Autoimmune retinopathy is a complex subject because there are many variations on the theme. Rare patients have cancer-associated retinopathy (CAR syndrome), and even rarer is melanoma-associated retinopathy (MAR syndrome). There has even been a report of AIR associated with a teratoma.²⁸ Because different combinations of antiretinal antibodies have different levels of pathogenicity and because of other factors such as blood-retinal barrier integrity and family history of autoimmune diseases, can influence the severity. Most AIR patients present without cancer, but an associated carcinoma needs to be ruled out if the patient has newly diagnosed autoimmune retinopathy. If a patient has a carcinoma or melanoma and then presents with visual dysfunction, the diagnosis is much easier but still needs to be confirmed with a thorough evaluation, including ERG. Because many of these cases are treatable with immunosuppression, which can have significant side effects, it is important to be as certain as possible of the diagnosis.

Autoimmune complications also can occur in patients with RP, and the most typical form shows up as severe cystoid edema of the posterior pole or macula. Some patients will have severe striae (wrinkles) of the macular area (not cellophane retinopathy, which has more of a mild shimmer effect). These patients typically complain of having noticeable loss of visual field over a short period of time, and if their kinetic visual fields are followed over a year, there is noticeable contraction of their isopters every 3–4 months. This subgroup of RP patients has been termed “CAR-like syndrome,” since they have the same findings as CAR patients but do not have carcinomas. Most patients fall into the category of simplex RP, but have the additional findings of cystoid edema, retinal striae, diffuse retinal atrophy with minimal to no pigment deposits, and faster progression than occurs in typical RP (figure 58.2).

Figure 58.2.  

Forty-two-year-old woman with CAR-like syndrome and severe cystic edema of the posterior pole and no pigment deposits in the periphery. This patient had antirecoverin antibodies with bands of activity to seven other retinal proteins. There was no history of cancer. (See also color plate 28.)

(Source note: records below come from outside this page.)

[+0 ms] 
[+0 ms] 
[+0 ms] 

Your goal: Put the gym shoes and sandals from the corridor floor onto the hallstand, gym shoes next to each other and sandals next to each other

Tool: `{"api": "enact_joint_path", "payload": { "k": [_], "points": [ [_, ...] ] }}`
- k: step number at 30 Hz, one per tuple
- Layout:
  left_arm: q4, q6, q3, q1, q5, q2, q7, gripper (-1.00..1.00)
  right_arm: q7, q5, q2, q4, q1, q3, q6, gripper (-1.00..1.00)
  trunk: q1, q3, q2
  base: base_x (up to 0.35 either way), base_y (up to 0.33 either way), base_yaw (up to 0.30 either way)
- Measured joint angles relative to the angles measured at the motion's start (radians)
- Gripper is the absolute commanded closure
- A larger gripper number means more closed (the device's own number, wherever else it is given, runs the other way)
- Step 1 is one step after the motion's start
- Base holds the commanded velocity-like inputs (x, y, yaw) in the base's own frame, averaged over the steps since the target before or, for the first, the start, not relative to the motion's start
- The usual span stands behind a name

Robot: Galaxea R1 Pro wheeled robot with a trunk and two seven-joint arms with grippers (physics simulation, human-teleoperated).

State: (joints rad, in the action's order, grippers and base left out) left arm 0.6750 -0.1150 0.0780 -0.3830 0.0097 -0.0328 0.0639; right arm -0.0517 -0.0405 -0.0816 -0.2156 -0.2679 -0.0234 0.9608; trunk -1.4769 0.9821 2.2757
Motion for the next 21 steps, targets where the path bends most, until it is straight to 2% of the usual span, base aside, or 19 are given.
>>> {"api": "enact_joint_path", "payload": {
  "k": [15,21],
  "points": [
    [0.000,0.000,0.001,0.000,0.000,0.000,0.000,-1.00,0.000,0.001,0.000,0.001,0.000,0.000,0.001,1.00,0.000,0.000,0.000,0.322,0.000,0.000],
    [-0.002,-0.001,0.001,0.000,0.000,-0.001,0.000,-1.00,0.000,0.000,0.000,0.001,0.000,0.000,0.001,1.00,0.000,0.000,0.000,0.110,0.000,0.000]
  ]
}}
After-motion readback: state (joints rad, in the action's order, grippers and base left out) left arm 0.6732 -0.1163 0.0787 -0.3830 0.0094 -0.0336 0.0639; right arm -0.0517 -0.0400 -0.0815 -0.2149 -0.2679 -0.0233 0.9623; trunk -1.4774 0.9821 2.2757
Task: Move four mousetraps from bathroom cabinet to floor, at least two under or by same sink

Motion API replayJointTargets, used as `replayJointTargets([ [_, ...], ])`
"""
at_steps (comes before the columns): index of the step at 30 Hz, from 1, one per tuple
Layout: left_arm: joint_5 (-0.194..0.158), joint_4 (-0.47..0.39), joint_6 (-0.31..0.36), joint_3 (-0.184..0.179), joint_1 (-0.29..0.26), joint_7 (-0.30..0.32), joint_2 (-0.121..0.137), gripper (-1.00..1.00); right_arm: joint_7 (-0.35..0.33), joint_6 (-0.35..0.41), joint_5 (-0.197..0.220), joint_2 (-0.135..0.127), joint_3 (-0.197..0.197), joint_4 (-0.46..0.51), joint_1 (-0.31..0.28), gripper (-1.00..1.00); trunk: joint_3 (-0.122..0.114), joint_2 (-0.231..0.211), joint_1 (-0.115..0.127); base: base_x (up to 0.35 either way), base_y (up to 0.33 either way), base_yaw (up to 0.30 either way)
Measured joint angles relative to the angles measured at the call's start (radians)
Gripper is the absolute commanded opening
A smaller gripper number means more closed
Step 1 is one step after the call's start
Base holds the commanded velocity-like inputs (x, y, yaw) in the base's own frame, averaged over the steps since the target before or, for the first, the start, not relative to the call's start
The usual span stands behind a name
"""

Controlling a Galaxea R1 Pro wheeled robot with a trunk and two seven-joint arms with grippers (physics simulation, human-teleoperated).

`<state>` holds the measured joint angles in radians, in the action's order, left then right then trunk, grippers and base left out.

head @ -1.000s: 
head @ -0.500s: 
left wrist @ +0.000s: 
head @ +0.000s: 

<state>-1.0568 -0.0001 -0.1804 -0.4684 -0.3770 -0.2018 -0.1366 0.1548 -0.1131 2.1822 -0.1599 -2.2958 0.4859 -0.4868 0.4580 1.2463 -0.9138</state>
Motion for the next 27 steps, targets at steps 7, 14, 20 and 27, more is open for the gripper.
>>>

To better understand the role of antiretinal antibodies in RP, we evaluated a group of 521 RP patients by doing Western blots on their serum. Fifty-one patients had antibody immunoreactivity in the range of 23 to 26kDa, and those in turn had dot-blot antirecoverin testing. Eight of 51 patients had immunoreactivity to recoverin.¹⁰ Since antirecoverin antibodies have been shown to be associated with CAR syndrome and cytotoxicity has been demonstrated in cell retinal cell cultures, these antibodies in RP patients are likely to be contributing to the patients' pathology.